Author: Jeff Wells
Source: Retail Dive
- Lidl this week opened a 1,000-square-foot "Express" store at its Arlington, Virginia, headquarters. The ground-floor location, which was previously devoted to storage, primarily serves company employees, but is also open to the public and features a street entrance with a Lidl Express logo.
- Lidl Express features a range of perishable and non-perishable goods, including produce, beer and wine, according to a report in the Washington Business Journal. There's also a coffee station, breakfast pastries and a limited assortment of prepared foods. The store is self-checkout only, with three dedicated stands.
- Spokesman Will Harwood told the Journal that Lidl doesn't plan to build additional Express locations, but didn't rule out the possibility of that happening eventually. He said the store is primarily meant to showcase products for company employees and to provide an additional food stop for area workers.
Lidl Express may be a one-off for the time being. But with the company emphasizing flexibility in its store development, and with grocers across the U.S. scaling down to reach high-density markets, the pint-sized location could be a valuable laboratory for the discounter going forward.
Lidl entered the U.S. two years ago with a 36,000-square-foot store model that was significantly larger than the battle-tested box that had proven so successful throughout Europe. After these "glass palaces," as Klaus Gehrig, CEO of Lidl parent company Schwarz Group, derisively called them, faltered in the U.S., Lidl opened development up to smaller footprints and a wider range of sites. The company opened a store inside the Staten Island Mall in December, and in January opened its first 25,000-square-foot store in Aberdeen, Maryland.
Being able to scale down can help Lidl work its way into crowded markets where real estate is at a premium but foot traffic is high. With so many grocery stores dotting suburban markets across the U.S., urban markets, in particular, represent a growth opportunity for retailers.
Earlier this month, Aldi Sud debuted a city store brand called Aldi Local at a new 6,000-square-foot location in south London.

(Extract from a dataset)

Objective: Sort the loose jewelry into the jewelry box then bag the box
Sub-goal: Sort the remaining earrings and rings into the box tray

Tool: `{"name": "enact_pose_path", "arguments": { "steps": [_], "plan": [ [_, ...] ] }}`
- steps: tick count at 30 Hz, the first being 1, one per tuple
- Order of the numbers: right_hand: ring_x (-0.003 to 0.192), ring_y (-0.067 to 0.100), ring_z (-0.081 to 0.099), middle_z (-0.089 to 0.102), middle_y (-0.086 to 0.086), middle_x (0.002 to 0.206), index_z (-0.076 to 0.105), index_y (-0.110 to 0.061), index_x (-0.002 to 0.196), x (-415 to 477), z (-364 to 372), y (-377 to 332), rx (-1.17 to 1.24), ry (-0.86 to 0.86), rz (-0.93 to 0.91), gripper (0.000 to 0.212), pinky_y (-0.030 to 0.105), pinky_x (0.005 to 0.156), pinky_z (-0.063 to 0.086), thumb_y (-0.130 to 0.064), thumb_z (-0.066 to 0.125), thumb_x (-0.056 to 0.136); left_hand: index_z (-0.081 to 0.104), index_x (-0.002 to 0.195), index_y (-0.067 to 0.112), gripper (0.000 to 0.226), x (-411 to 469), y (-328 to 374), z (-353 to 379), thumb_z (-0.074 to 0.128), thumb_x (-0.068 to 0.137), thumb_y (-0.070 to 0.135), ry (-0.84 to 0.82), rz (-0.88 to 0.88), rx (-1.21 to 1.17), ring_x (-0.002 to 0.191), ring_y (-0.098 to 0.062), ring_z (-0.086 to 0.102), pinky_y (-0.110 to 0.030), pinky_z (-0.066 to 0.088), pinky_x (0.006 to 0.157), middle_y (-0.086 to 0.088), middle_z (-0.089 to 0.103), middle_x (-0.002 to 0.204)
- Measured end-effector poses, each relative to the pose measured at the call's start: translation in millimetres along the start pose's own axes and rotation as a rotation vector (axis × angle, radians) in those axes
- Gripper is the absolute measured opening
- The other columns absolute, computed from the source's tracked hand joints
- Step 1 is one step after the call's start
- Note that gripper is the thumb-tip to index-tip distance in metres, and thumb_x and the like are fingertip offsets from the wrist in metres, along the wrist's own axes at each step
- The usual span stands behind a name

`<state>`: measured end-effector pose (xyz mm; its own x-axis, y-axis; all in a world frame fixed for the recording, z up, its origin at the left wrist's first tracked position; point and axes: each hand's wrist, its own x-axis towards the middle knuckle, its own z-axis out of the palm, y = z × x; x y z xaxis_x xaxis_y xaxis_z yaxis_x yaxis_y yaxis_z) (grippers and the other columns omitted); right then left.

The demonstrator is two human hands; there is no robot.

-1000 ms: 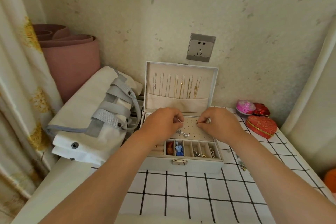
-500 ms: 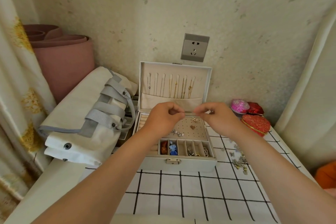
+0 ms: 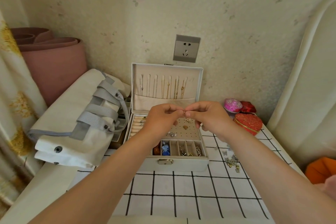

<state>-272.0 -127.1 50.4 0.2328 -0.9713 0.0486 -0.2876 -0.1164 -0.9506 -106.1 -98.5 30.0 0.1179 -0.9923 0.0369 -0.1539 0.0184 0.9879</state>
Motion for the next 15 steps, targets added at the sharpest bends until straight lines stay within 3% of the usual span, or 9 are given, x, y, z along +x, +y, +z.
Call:
{"name": "enact_pose_path", "arguments": {
  "steps": [5, 9, 12, 15],
  "plan": [
    [0.05, 0.011, 0.05, 0.075, 0.007, 0.085, 0.076, -0.011, 0.099, 4.6, -5.4, 7.1, 0.137, -0.032, 0.152, 0.013, 0.023, 0.046, 0.033, -0.009, 0.075, 0.086, 0.075, 0.1, 0.025, 0.015, -0.1, 1.9, -1.1, 0.07, 0.089, 0.016, -0.079, 0.017, -0.025, 0.071, -0.006, 0.064, -0.011, 0.044, 0.055, 0.004, 0.075, 0.093],
    [0.053, 0.012, 0.048, 0.076, 0.014, 0.101, 0.076, -0.01, 0.109, 6.6, -4.9, 9.9, 0.216, -0.096, 0.194, 0.02, 0.021, 0.045, 0.032, -0.012, 0.072, 0.089, 0.075, 0.097, 0.021, 0.012, 0.5, 1.5, 0.8, 0.074, 0.086, 0.016, -0.047, 0.079, -0.027, 0.065, -0.007, 0.064, -0.011, 0.045, 0.055, -0.001, 0.075, 0.087],
    [0.054, 0.012, 0.048, 0.076, 0.011, 0.098, 0.078, -0.015, 0.105, 5.4, -4.1, 10.0, 0.186, -0.113, 0.163, 0.018, 0.022, 0.046, 0.033, -0.013, 0.073, 0.088, 0.075, 0.09, 0.023, 0.008, 3.5, -0.9, 1.7, 0.077, 0.084, 0.019, -0.006, 0.087, -0.013, 0.062, -0.008, 0.063, -0.016, 0.052, 0.062, 0.002, 0.073, 0.079],
    [0.056, 0.01, 0.049, 0.074, 0.006, 0.086, 0.08, -0.019, 0.101, 3.9, -3.3, 9.6, 0.123, -0.144, 0.118, 0.021, 0.022, 0.047, 0.034, -0.012, 0.079, 0.081, 0.074, 0.085, 0.026, 0.005, 4.5, -4.1, 0.5, 0.077, 0.083, 0.023, 0.033, 0.098, 0.015, 0.059, -0.006, 0.063, -0.012, 0.05, 0.058, 0.005, 0.072, 0.075]
  ]
}}
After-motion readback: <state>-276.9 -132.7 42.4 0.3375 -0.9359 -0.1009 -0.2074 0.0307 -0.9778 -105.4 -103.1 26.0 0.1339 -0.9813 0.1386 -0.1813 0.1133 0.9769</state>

The move raised the possibility of the hard discounter, which is in the midst of a five-year, $5.3 billion store makeover and expansion plan, eventually opening smaller stores in the U.S. Meanwhile, Whole Foods just opened a bodega-style store in New York City's Chelsea neighborhood, while other chains like Target, Meijer and Dollar General have debuted scaled-down stores in recent months.
With its recent acquisition of Best Market stores in the northeast, Lidl showed it's open to a variety of expansion paths. Successfully converting those locations to the discounter's exacting standards, however, is by no means guaranteed. Lidl U.S. has also shuffled the deck in the C-suite recently, appointing Aldi veteran Roman Heini as chairman earlier this month to aid CEO Johannes Fieber, who the company installed last year.
At the very least, Lidl Express provides a showroom to test new products and an opportunity for employees to move its thinking outside the office and into a live store.